In June, Nikon announced full-frame system number two, the D810. The D810 followed a similar formula as its bigger D4S sibling. It took many of the already great features from its popular predecessors (in this case, the D800 and D800E) and simply improved upon them in ways that gave users a slight edge. Like its previous model, the D810 comes with a 36.3MP FX CMOS image sensor. On paper, this may seem like no change at all. But, don’t be fooled: Nikon has taken some pretty solid strides in redesigning the CMOS sensor for some noticeable boosts in performance. The first big change is the omission of an optical low-pass filter (OLPF), a tool used to correct for moiré, aliasing, and false color rendition. The OLPF works by blurring the image just slightly, which ends up being a double-edged sword. While you avoid moiré and aliasing, you also lose some valuable information in the details. Omitting the low-pass filter on such a high-resolution image sensor, such as the D810’s, allows high-frequency image information be recorded without interruption. This translates into a nice, noticeable increase in sharpness.
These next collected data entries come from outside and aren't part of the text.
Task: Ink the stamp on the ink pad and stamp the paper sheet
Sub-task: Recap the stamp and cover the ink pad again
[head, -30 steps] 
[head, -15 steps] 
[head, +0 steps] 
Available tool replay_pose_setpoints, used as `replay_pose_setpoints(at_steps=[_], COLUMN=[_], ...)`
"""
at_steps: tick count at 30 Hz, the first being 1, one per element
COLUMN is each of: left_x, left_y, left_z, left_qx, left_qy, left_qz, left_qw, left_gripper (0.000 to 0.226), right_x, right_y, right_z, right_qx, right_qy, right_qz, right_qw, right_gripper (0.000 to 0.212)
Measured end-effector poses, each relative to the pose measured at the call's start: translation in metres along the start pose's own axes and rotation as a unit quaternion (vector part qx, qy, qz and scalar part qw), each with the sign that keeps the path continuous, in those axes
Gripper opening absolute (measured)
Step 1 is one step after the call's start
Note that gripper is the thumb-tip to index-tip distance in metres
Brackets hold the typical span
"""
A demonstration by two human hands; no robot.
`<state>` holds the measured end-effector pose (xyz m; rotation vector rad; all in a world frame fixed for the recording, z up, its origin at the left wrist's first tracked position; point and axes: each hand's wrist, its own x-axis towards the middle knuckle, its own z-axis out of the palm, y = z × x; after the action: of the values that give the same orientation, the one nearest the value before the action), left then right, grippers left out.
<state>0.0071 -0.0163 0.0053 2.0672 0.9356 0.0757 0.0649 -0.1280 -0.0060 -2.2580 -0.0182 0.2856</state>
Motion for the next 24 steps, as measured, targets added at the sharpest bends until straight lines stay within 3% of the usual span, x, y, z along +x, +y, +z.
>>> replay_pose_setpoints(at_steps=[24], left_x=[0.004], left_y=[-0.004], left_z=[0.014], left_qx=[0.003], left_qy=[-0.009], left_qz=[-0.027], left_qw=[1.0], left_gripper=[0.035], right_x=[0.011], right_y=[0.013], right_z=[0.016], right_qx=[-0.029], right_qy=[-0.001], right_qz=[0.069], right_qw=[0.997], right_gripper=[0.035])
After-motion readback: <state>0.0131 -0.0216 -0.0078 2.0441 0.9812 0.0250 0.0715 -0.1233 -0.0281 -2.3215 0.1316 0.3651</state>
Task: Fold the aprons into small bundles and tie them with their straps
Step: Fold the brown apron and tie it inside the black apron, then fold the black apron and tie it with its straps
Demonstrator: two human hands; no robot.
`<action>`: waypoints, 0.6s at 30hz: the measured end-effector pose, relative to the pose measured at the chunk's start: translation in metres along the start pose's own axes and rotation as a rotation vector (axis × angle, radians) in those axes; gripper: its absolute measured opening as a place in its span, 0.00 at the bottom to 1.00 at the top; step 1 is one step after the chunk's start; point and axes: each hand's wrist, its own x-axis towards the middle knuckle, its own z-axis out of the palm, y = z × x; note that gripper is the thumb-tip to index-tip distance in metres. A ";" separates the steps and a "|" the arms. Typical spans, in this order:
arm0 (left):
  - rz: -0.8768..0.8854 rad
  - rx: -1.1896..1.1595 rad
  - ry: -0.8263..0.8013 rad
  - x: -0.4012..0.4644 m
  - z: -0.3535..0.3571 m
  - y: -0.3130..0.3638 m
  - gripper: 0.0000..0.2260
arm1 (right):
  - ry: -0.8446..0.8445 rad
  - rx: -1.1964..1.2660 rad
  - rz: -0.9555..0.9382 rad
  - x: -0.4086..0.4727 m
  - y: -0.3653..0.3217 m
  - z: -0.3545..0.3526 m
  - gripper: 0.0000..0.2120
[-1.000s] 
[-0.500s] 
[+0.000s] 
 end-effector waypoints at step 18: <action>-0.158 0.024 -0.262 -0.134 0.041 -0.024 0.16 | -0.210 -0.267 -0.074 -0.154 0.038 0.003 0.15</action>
Because the D810’s sensor has such fantastic resolution, the threat of moiré and aliasing becomes less of an issue, even without the filter. It’s a win-win situation for anyone who works with this camera. A few other major improvements include a boost in continuous shooting rate by 1 fps, support for a video frame rate of 60 fps, and a 30% increase in battery life, from 900 shots per charge to 1,200. There’s also a nice jump in sensitivity, with the D810’s native ISO 64―12800 offering a stop more light than the D800’s maximum native sensitivity of 6400. It’s also expandable from ISO 32―51200 and offers excellent handling over noise, making it a great professional low-light camera system. Another plus is its improved color-rendering capabilities and broadened dynamic range, so less information ends up lost in areas of extreme shadow or highlight. This camera is a fantastic buy for videographers or professional still photographers. Its excellent dynamic range and noise-canceling performance make it a top choice for wedding, event, or other type of available-light shooting. It won’t matter if the sun’s too bright, or there’s barely enough light at all; the D810’s sensor has it covered.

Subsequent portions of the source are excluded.